A cultureless tale about Dottrace
A short sketch about why it is important to consciously write every line of code, every character. And at the same time, a small master class on using dottrace and the string class at the same time.
An artistic digression, a joke on a current topic. To find out the most interesting things, reading the text under the cut is completely optional.
It was late evening. Right in the office, when there is no one else and no one will interfere. The gaze slowly moved along the entire body. Sometimes he stopped, just for a moment, at attractive places. And sometimes the gaze froze for a long time, an indecently long time, intently examining the most interesting things.
A concentrated gaze, a bitten lip, the whole body froze, only the fingers move slightly. It is obvious that this process is enjoyable and completely captivating.
– Ugh, what kind of culture is this! – suddenly rang out throughout the open space.
The face twisted disapprovingly. Disdain and dissatisfaction appeared in his gaze.
– Well, who again wrote a comparison of strings with InvariantCulture where it is not required! And right in the middle of the body of this important method!
Late evening. There is no one in the office anymore. What to do? Of course, take a trace from some application and analyze it. Let it be Snitch.Enricher. Why does it consume as many as 80 cores on peak load days! And this time the trace will be dottrace timelime. I love timelines when analyzing CPUs.
Go to the console and enter the command dottrace attach <pid> --profiling-type=Timeline
.
Time to solve the puzzle. We have as much as 30 seconds of timeline from one Snitch.Enricher replica and a desire to reduce its CPU consumption.
We open the trace and see this picture:
On the left we see a menu where we can choose what we will study. Not Selected is the “time” spent by all threads in certain stacks (and functions). Time – this is also the CPU in those methods that do not wait for something, but perform useful work. This is exactly what we need now.

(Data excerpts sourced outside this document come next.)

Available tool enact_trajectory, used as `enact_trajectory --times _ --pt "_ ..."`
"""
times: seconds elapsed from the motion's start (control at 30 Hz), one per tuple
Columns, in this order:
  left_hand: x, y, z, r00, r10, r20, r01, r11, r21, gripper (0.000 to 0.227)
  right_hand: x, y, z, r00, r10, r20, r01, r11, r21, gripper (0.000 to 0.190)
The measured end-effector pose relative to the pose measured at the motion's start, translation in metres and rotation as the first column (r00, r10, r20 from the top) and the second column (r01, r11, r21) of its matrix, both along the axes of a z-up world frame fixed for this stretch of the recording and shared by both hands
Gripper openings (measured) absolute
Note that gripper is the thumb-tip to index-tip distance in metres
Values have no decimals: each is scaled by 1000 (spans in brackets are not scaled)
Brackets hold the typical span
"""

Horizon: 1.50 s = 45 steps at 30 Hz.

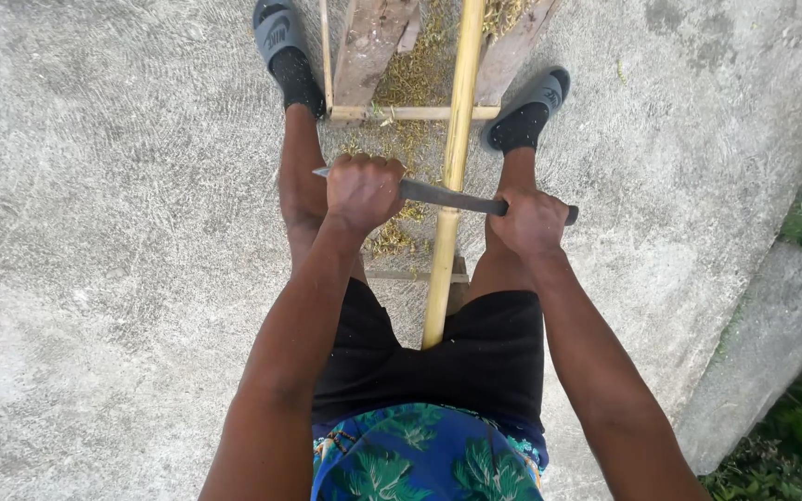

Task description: Using a large knife to shave and smooth the outer layer of a bamboo pole.

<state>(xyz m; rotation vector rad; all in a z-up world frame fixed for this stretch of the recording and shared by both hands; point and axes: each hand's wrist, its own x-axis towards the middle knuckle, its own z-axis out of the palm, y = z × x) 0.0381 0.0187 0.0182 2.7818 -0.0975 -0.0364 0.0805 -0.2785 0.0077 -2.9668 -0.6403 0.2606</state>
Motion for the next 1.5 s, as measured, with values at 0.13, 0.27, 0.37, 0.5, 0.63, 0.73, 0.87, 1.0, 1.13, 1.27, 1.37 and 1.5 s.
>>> enact_trajectory --times 0.13,0.27,0.37,0.5,0.63,0.73,0.87,1.0,1.13,1.27,1.37,1.5 --pt "-21 -10 2 999 -35 13 35 999 13 16 -33 -9 5 997 -67 -38 68 997 31 6" --pt "-36 -14 -8 999 -33 -16 33 999 -18 17 -31 -6 11 993 -70 -93 70 998 -1 9" --pt "-34 -16 -3 1000 -18 9 19 1000 -10 23 -28 -10 6 999 -10 -39 13 997 73 7" --pt "-30 -13 0 997 -13 71 10 999 34 19 -24 -10 -5 1000 -1 -6 2 984 179 7" --pt "-36 -18 -15 997 -19 70 14 997 74 16 -19 -11 -3 995 -28 -94 37 994 99 9" --pt "-5 -13 -7 1000 7 -6 -6 994 113 24 19 6 15 974 -58 -218 62 998 12 10" --pt "51 -2 0 999 32 -40 -24 985 170 28 71 19 18 964 -70 -256 63 997 -33 12" --pt "77 9 -13 999 39 -35 -32 982 186 14 105 31 20 964 -51 -260 48 999 -19 13" --pt "99 16 -14 996 70 -51 -61 984 167 22 137 41 25 964 -19 -263 5 999 -51 11" --pt "131 27 -19 996 89 -10 -87 985 147 18 172 48 12 977 29 -212 -31 1000 -6 10" --pt "150 37 -23 995 75 66 -86 980 179 17 191 54 4 978 29 -209 -29 1000 2 11" --pt "150 38 -30 991 62 122 -87 974 210 19 192 50 -2 989 56 -137 -55 998 9 10"
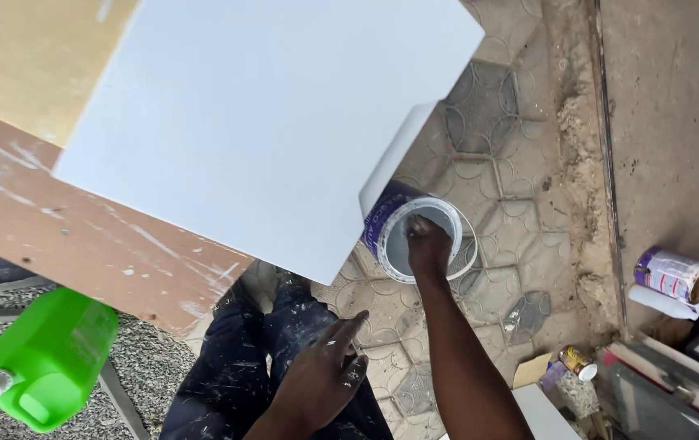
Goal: A person is painting a white furniture panel or board by dipping a sponge applicator into a bucket of white paint and wiping it across the surface.
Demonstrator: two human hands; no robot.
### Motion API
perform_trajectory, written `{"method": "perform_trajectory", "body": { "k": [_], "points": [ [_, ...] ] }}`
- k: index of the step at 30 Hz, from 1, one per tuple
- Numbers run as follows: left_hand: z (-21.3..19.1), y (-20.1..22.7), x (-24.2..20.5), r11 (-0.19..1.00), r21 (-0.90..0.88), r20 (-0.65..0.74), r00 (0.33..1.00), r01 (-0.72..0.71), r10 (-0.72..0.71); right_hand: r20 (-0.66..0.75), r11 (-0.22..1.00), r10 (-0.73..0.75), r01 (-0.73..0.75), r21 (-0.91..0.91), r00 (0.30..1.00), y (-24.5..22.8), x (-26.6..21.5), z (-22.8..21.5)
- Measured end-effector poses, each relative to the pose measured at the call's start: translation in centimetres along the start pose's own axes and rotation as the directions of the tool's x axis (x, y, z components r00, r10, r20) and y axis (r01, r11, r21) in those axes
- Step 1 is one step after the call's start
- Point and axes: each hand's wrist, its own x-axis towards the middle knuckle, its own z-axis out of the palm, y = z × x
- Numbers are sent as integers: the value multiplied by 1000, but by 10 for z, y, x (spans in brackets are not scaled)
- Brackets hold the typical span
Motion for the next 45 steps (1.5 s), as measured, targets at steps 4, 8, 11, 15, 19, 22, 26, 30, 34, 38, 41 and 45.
{"method": "perform_trajectory", "body": {
  "k": [4,8,11,15,19,22,26,30,34,38,41,45],
  "points": [
    [12,-6,11,991,62,9,993,116,-117,8,996,-17,17,-84,1000,13,22,22],
    [16,-10,14,944,45,16,944,328,-329,26,997,-55,56,-53,998,42,42,48],
    [19,-9,16,923,-2,7,923,385,-385,35,996,-34,37,-85,999,53,51,59],
    [24,-7,17,908,-17,15,909,418,-417,42,992,-10,16,-124,999,46,50,56],
    [30,-7,19,919,-23,-14,919,394,-395,113,947,130,-157,280,985,9,33,19],
    [29,0,24,905,-46,29,906,424,-423,282,671,424,-507,541,861,9,30,-2],
    [35,2,27,914,-65,-10,915,401,-402,575,367,401,-700,613,713,19,17,-21],
    [34,8,30,932,-70,-46,932,356,-359,662,349,311,-730,588,682,27,14,-18],
    [27,16,31,888,-104,-28,891,449,-454,673,446,258,-703,554,694,13,12,-26],
    [28,16,33,892,-86,-87,889,444,-451,726,573,235,-696,433,646,22,24,-32],
    [25,24,35,898,-73,-79,895,435,-440,743,546,277,-736,400,609,29,28,-35],
    [17,38,38,908,-115,-85,907,403,-413,658,564,361,-717,410,660,14,19,-40]
  ]
}}
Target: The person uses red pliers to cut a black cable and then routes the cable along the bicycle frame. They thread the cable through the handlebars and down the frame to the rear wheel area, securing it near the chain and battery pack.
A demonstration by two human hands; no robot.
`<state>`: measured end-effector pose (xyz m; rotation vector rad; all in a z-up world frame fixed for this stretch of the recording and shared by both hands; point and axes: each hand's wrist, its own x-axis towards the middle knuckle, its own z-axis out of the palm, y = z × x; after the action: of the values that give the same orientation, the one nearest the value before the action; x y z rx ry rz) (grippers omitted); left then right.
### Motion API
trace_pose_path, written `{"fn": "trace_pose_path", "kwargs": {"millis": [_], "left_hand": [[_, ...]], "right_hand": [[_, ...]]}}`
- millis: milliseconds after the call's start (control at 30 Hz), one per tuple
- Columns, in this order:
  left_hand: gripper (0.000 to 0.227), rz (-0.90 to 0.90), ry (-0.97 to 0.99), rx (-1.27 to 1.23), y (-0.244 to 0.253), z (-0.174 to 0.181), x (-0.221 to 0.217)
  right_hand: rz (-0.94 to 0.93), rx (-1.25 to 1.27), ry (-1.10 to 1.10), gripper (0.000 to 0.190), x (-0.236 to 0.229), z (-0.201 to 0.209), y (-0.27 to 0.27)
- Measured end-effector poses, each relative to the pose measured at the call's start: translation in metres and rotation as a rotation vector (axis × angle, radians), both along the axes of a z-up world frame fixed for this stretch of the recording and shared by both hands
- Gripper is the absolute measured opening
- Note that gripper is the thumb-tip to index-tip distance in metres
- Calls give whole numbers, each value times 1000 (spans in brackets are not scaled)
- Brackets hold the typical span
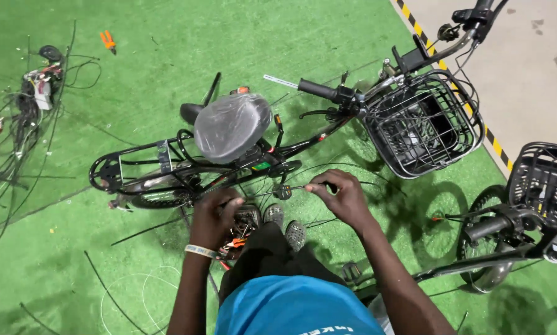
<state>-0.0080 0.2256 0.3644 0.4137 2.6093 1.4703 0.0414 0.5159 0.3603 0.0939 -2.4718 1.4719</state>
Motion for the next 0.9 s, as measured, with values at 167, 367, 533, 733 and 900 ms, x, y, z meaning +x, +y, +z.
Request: {"fn": "trace_pose_path", "kwargs": {"millis": [167, 367, 533, 733, 900], "left_hand": [[20, -45, -16, -149, -24, -3, -47], [21, -167, -29, -150, 13, 5, -107], [12, -300, -16, -169, 74, 14, -138], [9, -236, -57, -438, 113, 1, -149], [14, -33, -244, -463, 129, -13, -146]], "right_hand": [[-129, -34, -61, 5, -15, 12, 24], [-153, 25, -149, 8, -75, 6, 17], [-98, -96, -116, 10, -121, -4, 7], [-203, 311, 33, 35, -206, -20, 39], [-28, 535, -457, 77, -252, -87, 50]]}}
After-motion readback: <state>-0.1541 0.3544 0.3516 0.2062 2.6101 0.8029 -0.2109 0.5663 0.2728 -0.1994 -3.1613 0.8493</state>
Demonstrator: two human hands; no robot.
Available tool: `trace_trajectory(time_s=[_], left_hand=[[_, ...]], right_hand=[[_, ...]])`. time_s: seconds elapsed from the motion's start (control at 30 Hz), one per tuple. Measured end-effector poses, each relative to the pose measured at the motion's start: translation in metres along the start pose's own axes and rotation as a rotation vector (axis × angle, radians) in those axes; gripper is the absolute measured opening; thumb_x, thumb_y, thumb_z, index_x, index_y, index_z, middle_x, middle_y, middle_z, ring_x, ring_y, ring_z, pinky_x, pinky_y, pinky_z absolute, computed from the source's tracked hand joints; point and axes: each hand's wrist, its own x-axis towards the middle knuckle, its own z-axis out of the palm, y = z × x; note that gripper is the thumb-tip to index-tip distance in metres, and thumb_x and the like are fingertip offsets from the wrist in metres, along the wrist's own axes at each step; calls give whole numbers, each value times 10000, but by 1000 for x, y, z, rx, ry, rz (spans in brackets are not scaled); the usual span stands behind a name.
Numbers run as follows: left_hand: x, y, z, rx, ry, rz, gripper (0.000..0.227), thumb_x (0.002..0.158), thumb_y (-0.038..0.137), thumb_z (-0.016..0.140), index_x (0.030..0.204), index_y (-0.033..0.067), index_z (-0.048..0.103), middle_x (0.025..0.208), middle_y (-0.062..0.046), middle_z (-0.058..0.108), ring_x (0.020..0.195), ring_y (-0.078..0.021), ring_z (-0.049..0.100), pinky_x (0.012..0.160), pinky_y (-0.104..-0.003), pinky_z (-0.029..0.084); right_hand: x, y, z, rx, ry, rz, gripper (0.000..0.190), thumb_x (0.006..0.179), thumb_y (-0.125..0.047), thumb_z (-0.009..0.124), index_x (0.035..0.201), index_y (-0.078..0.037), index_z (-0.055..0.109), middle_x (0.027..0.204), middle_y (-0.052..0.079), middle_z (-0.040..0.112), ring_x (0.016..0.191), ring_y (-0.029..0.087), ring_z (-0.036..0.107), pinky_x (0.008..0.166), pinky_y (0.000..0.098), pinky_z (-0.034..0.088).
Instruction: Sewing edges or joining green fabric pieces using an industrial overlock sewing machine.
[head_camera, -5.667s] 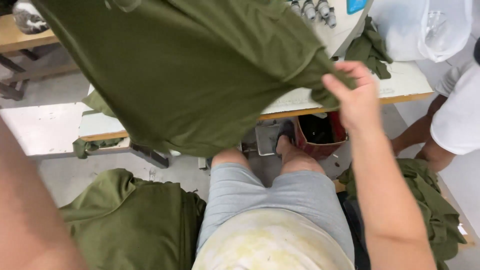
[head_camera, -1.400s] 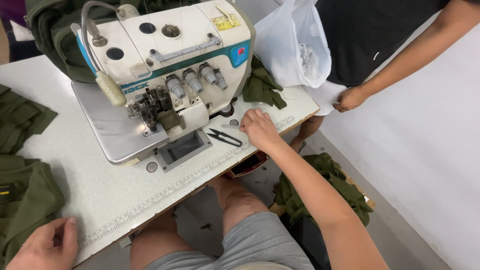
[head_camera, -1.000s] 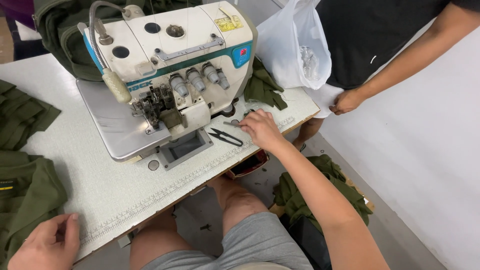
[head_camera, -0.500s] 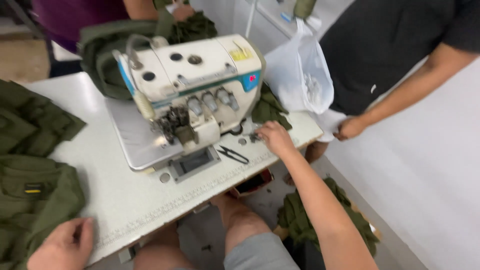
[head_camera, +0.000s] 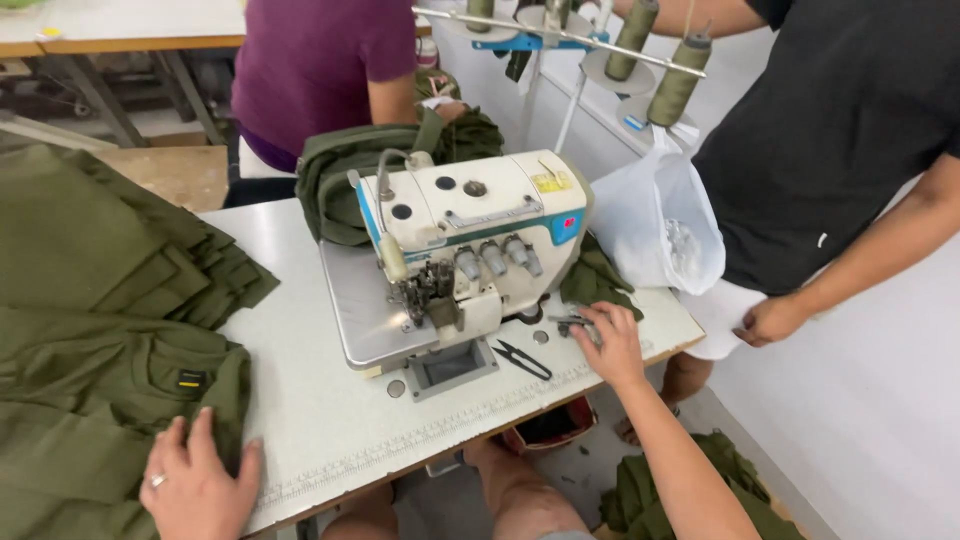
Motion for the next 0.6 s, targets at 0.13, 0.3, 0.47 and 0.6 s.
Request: trace_trajectory(time_s=[0.13, 0.3, 0.47, 0.6], left_hand=[[2, 4, -1, 206, -79, 42, 627, 856, 628, 571, 1373, 305, 716, 1412, 20, 732, 1308, -178, 698, 956, -396, 546], [9, 2, -10, -50, -162, 21, 621, 864, 525, 647, 1357, 149, 690, 1265, -60, 694, 1105, -315, 664, 809, -484, 548], [9, -10, 8, -105, -302, -80, 670, 840, 522, 677, 1380, 126, 656, 1149, -120, 660, 1031, -376, 617, 789, -521, 534], [5, -17, 41, -74, -396, -154, 686, 711, 606, 762, 1290, 242, 707, 1096, -36, 670, 1014, -333, 684, 788, -468, 573]], right_hand=[[-6, 11, 8, 13, -67, 19, 288, 971, -358, 671, 1192, -194, 755, 1293, 93, 616, 1243, 346, 535, 1021, 540, 450], [-11, 20, 17, -12, 10, 73, 196, 951, -273, 680, 1041, -156, 809, 1207, 84, 682, 1182, 349, 565, 1041, 534, 441], [-9, 3, 7, -27, 135, 84, 262, 983, -338, 698, 1075, -106, 778, 1210, 118, 643, 1143, 360, 586, 1004, 529, 471], [-18, 17, 19, -33, 278, 100, 250, 878, -254, 856, 1087, -163, 753, 1242, 63, 636, 1173, 324, 592, 1050, 454, 471]])
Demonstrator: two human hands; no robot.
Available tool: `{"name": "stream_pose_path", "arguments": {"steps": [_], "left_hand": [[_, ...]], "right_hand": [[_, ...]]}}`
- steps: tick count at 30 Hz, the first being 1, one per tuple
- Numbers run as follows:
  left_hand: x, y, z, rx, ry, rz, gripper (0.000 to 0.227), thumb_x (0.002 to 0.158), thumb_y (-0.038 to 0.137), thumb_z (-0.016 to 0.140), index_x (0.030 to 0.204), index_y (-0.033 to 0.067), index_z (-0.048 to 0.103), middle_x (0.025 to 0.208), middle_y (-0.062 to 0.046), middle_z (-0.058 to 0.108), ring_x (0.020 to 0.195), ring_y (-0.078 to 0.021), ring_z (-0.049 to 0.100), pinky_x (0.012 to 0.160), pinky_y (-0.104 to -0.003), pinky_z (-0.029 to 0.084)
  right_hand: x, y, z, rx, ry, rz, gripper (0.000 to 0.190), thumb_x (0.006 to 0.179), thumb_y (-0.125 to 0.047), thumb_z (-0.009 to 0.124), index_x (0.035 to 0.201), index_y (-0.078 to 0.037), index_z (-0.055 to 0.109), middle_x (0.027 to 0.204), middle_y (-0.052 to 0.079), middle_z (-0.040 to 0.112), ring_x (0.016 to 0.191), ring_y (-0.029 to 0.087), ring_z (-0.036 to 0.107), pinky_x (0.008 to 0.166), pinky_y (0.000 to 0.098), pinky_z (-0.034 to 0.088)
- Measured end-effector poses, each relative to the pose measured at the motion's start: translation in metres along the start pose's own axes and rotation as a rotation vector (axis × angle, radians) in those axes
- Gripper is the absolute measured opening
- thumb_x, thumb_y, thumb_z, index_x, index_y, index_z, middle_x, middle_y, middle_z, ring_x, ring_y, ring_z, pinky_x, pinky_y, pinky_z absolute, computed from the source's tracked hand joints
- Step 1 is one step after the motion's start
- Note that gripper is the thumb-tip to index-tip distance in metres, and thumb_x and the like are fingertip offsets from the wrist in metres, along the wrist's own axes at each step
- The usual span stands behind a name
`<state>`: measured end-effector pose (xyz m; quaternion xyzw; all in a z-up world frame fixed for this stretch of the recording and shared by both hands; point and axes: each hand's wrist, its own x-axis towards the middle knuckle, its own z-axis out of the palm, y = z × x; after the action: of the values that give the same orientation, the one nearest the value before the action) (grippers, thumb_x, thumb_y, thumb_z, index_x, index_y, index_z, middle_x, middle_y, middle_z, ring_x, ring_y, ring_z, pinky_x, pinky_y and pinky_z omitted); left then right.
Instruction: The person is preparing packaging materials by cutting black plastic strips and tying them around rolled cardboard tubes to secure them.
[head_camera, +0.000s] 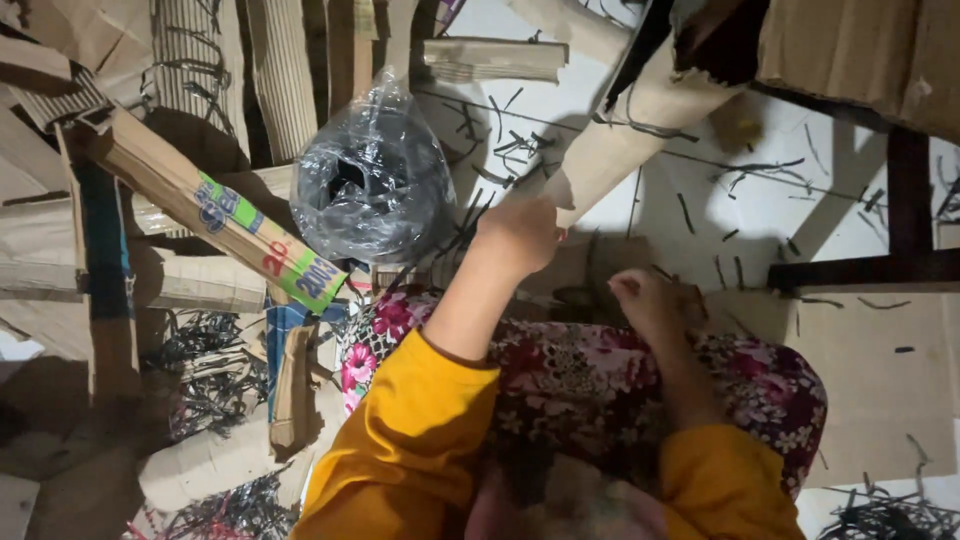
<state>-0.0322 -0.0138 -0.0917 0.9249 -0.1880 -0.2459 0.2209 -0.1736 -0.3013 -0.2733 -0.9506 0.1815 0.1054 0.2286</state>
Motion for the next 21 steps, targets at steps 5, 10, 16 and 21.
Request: {"name": "stream_pose_path", "arguments": {"steps": [5,10,16,21], "left_hand": [[-0.017,0.005,-0.033,0.007,-0.133,-0.044,0.030,0.101,0.026,0.053,0.118,0.0083,0.070,0.103,-0.012,0.074,0.100,-0.0309,0.074,0.083,-0.047,0.059],[-0.018,0.008,-0.039,0.070,-0.203,-0.016,0.031,0.101,0.023,0.051,0.119,0.0057,0.070,0.108,-0.013,0.074,0.105,-0.0309,0.073,0.086,-0.048,0.058],[-0.011,0.018,-0.014,-0.150,-0.233,0.222,0.034,0.099,0.028,0.060,0.127,0.0109,0.068,0.118,-0.014,0.073,0.114,-0.0350,0.069,0.096,-0.050,0.056],[-0.016,0.039,-0.016,-0.396,-0.140,0.435,0.037,0.091,0.031,0.074,0.123,0.0136,0.072,0.106,-0.014,0.077,0.104,-0.0379,0.074,0.092,-0.051,0.058]], "right_hand": [[-0.017,-0.087,-0.027,-0.164,-0.122,-0.177,0.027,0.089,-0.005,0.069,0.116,-0.011,0.068,0.129,0.020,0.062,0.122,0.042,0.063,0.105,0.0488,0.052],[-0.004,-0.050,0.006,-0.149,0.142,-0.402,0.003,0.088,-0.012,0.075,0.091,-0.011,0.074,0.110,0.012,0.065,0.104,0.034,0.067,0.088,0.0443,0.057],[-0.029,-0.081,-0.076,0.227,0.267,-0.207,0.017,0.089,-0.040,0.080,0.098,-0.025,0.081,0.078,0.004,0.074,0.075,0.022,0.072,0.070,0.0372,0.057],[-0.058,-0.140,-0.130,0.556,0.272,-0.226,0.009,0.091,-0.009,0.082,0.099,-0.011,0.082,0.056,0.010,0.067,0.055,0.015,0.064,0.063,0.0259,0.052]]}}
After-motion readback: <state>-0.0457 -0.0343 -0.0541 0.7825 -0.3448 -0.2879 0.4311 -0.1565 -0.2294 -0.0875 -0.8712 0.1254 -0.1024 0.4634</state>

In the top center we see the “Hotspots” window. These are the methods that were most often on the top of the stacks of all threads during the entire time that we recorded the trace. Great grouping, thanks dottrace, we'll use it.
Hotspots
Obviously there is a lot of garbage here: methods that wait and do nothing. This is all that with the words Wait, Sleep, … They only consumed time, not CPU. They need to be removed. I highlighted them in yellow:
Yes, it is possible to encounter a situation where these “expectations” actually consumed a significant amount of resources. But they are extremely rare and it is almost always worth starting research by excluding them. Right-click and click Exclude method.
Let's see what's left. There is still a lot of unpleasant stuff in the top hotspots:
Thread pool
First on the list is the thread pool method. Do we believe that the thread pool spent 59% of our CPU? More likely no than yes, because we have no other hints of problems with the thread pool. The application consistently consumes 2-10 worker threads. Opening codelook at the method PortableThreadPool.WorkerThreadStart()
and literally the first line there is semaphore.Wait().
Yes, SpinWaits are possible there. But it is logical to assume that most often the application falls into full-fledged waiting at this point.
Since this is most likely just a wait and is currently preventing us from conducting an analysis, we can safely throw it out of the trace. We reduce the complexity of the observed picture.
Sockets
The third method in the list is a socket method, a loop waiting for work. Opening code method SocketAsyncEngine.EventLoop()
and there is literally the first line – Interop.Sys.WaitForSocketEvents()
. Do we believe that our application is very actively communicating with someone on the network? More likely no than yes, we know that Snitch.Enricher is literally a single-threaded number cruncher that reads one network stream and writes the result to another.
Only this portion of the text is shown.